How are Informal Caregivers Adapting to COVID19? Preliminary Results of an Online Survey

COVID19 may disrupt informal caregivers’ (CG) ability to support their care recipients (CR) but little is known how caregivers adapt. A 10-minute, anonymous, online survey with no geographic restrictions was fielded April-August 2020. Two screening items ensured that the respondents were at least 18y and self-identified as a CG. This English-language survey assessed: sociodemographics; reactions to COVID19; changes in CG responsibilities and abilities; depression (Patient Health Questionnaire, PHQ-2); CG burden (Zarit Burden Inventory, ZBI-4); and anxiety (Generalized Anxiety Disorder, GAD-2). Univariate analyses determined the proportion of those who screened positive on PHQ-2 (cutoff=3), GAD-2 (cutoff=3), and ZBI-4 (cutoff=8). Of the 314 respondents, 74% lived in USA; 73.5% of caregivers and 48.2% CR were women. While 63.4% were married, only 28% cared for their spouse.

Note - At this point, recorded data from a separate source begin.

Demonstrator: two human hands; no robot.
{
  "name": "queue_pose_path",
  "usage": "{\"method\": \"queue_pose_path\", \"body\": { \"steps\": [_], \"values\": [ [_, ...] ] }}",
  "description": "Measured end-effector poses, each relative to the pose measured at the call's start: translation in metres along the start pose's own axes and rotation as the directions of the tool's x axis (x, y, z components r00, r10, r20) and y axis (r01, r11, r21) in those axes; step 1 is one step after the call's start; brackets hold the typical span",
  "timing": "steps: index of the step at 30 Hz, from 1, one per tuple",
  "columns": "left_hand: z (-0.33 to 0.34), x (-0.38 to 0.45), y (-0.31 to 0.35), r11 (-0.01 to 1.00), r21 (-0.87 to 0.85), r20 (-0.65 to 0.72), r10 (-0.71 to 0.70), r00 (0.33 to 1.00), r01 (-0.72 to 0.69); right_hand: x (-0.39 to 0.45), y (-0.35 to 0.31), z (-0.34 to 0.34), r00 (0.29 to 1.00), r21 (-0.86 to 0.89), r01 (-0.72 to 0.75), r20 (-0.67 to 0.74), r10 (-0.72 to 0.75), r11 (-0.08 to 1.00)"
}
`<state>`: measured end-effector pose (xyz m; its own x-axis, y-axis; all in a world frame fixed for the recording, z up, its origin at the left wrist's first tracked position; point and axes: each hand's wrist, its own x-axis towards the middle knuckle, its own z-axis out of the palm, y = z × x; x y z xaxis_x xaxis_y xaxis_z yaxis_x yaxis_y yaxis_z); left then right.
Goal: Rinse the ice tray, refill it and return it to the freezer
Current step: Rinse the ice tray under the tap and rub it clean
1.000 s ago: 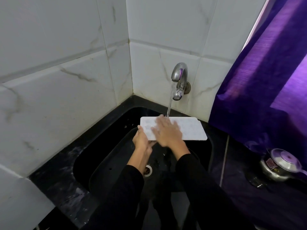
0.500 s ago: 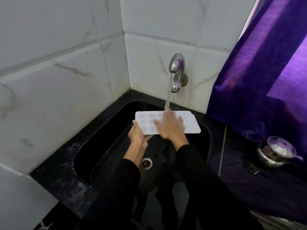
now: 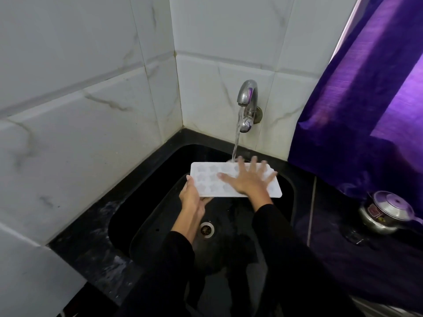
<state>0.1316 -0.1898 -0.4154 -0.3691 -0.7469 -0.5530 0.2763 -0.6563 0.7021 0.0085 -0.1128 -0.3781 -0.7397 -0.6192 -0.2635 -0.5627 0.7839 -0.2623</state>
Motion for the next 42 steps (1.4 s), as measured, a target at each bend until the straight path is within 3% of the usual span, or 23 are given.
{"method": "queue_pose_path", "body": {
  "steps": [4,8,11,15,19,21,24,26,28,30,32,35,38,42],
  "values": [
    [-0.01,0.005,-0.005,1.0,-0.008,0.056,-0.01,0.998,0.011,0.002,0.013,-0.027,0.991,0.102,-0.103,0.097,0.093,0.989],
    [-0.012,0.011,-0.012,0.996,-0.035,0.101,-0.083,0.991,0.087,0.002,0.008,-0.026,0.983,0.146,-0.183,-0.005,0.186,0.972],
    [-0.01,0.008,-0.005,0.974,0.013,0.11,-0.226,0.968,0.226,-0.002,0.007,-0.018,0.969,0.164,-0.199,-0.113,0.218,0.966],
    [-0.004,0.002,0.013,0.894,-0.155,0.192,-0.391,0.9,0.421,-0.014,0.018,0.0,0.93,0.079,-0.053,-0.359,0.078,0.995],
    [0.001,0.011,0.021,0.908,-0.089,0.21,-0.385,0.899,0.41,-0.023,0.039,0.024,0.852,0.182,0.13,-0.523,-0.016,0.975],
    [-0.001,0.008,0.016,0.924,-0.053,0.211,-0.361,0.909,0.379,-0.025,0.044,0.025,0.879,0.229,0.077,-0.475,0.043,0.97],
    [-0.01,-0.003,0.007,0.97,0.005,0.273,-0.237,0.932,0.245,-0.025,0.041,0.01,0.953,0.236,-0.084,-0.264,0.147,0.968],
    [0.0,-0.002,0.005,0.971,0.042,0.261,-0.237,0.936,0.234,-0.023,0.033,0.001,0.973,0.292,-0.088,-0.178,0.144,0.952],
    [0.017,0.007,0.004,0.953,-0.021,0.221,-0.29,0.931,0.302,-0.021,0.017,-0.002,0.981,0.386,0.067,-0.195,0.011,0.92],
    [0.03,0.009,0.0,0.966,0.032,0.218,-0.259,0.941,0.258,-0.021,-0.003,0.003,0.957,0.413,0.267,-0.223,-0.187,0.871],
    [0.033,0.013,-0.008,0.972,0.077,0.223,-0.235,0.946,0.223,-0.018,-0.017,0.014,0.915,0.235,0.396,-0.178,-0.361,0.888],
    [0.035,0.013,-0.008,0.98,0.077,0.219,-0.198,0.955,0.185,-0.008,-0.012,0.024,0.9,-0.048,0.419,-0.111,-0.422,0.907],
    [0.029,0.022,0.002,0.989,-0.01,0.231,-0.14,0.963,0.146,0.006,0.014,0.016,0.937,-0.119,0.306,-0.137,-0.321,0.945],
    [0.019,0.026,0.009,0.991,-0.024,0.215,-0.121,0.969,0.129,0.015,0.042,0.006,0.997,-0.071,-0.043,-0.074,0.038,0.997]
  ]
}}
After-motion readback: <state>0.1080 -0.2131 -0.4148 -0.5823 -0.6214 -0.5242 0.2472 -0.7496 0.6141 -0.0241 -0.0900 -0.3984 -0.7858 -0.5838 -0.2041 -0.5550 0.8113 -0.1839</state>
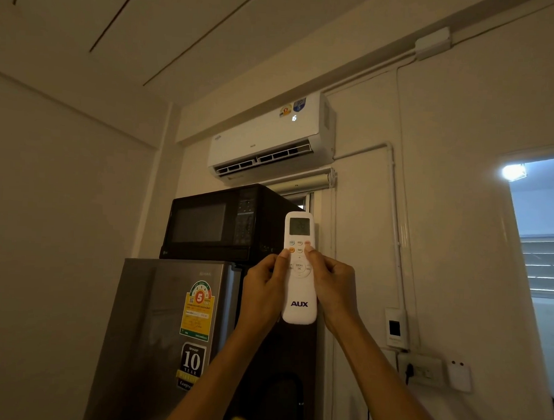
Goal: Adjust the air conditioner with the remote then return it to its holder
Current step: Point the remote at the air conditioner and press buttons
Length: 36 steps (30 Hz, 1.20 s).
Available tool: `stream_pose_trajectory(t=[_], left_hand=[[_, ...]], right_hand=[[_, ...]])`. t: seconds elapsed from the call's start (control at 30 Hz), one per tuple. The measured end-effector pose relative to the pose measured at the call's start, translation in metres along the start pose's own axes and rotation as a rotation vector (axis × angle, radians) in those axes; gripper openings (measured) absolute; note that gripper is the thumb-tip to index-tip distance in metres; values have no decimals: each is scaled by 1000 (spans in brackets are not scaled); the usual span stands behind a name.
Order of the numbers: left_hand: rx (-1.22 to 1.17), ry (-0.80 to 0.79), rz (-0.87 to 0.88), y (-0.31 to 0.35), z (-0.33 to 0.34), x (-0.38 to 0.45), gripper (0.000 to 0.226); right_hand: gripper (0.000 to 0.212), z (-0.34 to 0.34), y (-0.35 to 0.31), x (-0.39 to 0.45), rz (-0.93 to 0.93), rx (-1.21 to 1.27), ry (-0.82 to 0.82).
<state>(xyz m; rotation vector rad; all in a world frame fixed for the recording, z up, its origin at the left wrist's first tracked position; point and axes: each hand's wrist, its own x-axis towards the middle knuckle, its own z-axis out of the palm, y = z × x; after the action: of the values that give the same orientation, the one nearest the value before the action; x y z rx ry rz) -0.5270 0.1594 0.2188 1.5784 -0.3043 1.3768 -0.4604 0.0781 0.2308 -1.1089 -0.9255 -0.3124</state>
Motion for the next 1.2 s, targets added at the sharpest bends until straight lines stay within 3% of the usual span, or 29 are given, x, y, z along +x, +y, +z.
stream_pose_trajectory(t=[0.5,0.83,1.0,1.2], left_hand=[[-1,-7,0,2,-2,-1,17],[7,-12,-10,4,-2,-2,17],[-16,-25,-9,7,-3,-4,17],[-47,-51,-10,8,-6,-7,16]], right_hand=[[22,1,0,-2,11,1,1],[9,0,-1,-3,-5,-6,-4],[17,1,-2,-4,2,-9,-4],[6,2,0,-5,-5,-19,-16]])
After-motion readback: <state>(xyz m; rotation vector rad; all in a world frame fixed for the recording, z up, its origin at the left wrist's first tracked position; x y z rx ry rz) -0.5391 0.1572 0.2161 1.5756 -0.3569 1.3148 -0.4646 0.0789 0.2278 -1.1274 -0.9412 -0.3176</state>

CG mainly cared for adults (83%), and reported that 75.0% of their CR had 2+ conditions. 49.6% CG provided >20h of care/wk. Since COVID19, 53% reported an increase in CG responsibilities; 28.0% noted a decrease in income. Many CG screened positive on the ZBI-4 (48.4%), GAD-2 (30.9%), and PHQ-2 (26.8%). 74% worried about contracting COVID19 at least some of the time. 35.0% noted limits to performing all caregiving tasks when they (N=34) or their CR (N=57) were asked to self-isolate/quarantine. 163 (51.9%) CG noted spending less time with their CR, of which 46.4% used alternate means (e.g., telephone calls). Preliminary results show that a plurality of CG had changes in their responsibilities and abilities during COVID19. A sizable proportion also reported poor well-being.